======== Dataset section ========

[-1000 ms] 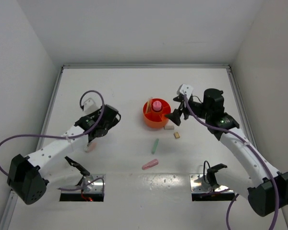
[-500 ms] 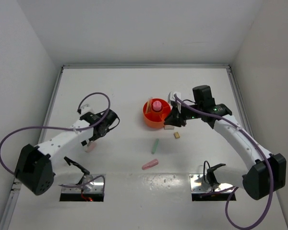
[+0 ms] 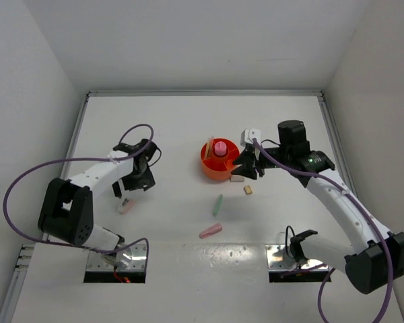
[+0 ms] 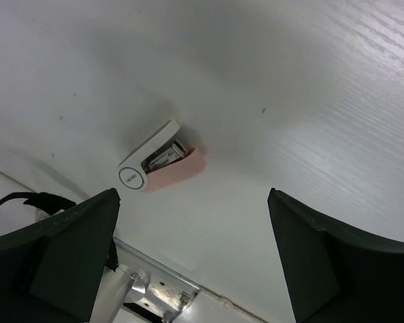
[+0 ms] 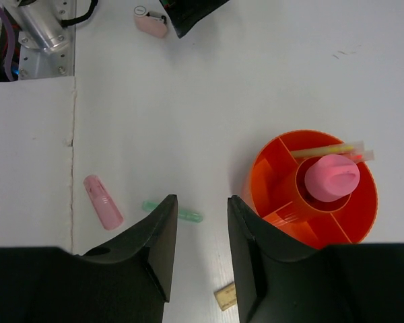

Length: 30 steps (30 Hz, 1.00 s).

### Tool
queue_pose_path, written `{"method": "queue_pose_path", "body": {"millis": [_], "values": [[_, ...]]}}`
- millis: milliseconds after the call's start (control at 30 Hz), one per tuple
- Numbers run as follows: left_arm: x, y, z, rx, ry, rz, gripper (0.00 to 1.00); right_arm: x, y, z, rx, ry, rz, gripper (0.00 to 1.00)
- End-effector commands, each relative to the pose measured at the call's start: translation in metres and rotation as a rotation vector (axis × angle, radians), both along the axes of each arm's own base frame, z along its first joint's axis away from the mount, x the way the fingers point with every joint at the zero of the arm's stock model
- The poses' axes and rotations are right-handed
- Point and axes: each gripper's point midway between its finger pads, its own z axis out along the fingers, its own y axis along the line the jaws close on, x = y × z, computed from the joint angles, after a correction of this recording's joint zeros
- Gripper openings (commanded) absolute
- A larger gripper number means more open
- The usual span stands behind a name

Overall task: Sort the stationery into containers
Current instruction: Grab a piece of stationery with the left arm

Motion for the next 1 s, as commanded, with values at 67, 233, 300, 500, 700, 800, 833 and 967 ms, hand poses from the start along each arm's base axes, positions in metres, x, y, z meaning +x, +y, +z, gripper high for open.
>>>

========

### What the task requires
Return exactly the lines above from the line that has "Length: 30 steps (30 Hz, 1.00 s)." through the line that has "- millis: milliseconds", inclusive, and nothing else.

### Exercise solution
Length: 30 steps (30 Hz, 1.00 s).

### Tool
queue_pose_path, written `{"method": "queue_pose_path", "body": {"millis": [_], "values": [[_, ...]]}}`
- millis: milliseconds after the call's start (control at 30 Hz), one per tuple

Nothing further is required for this exercise.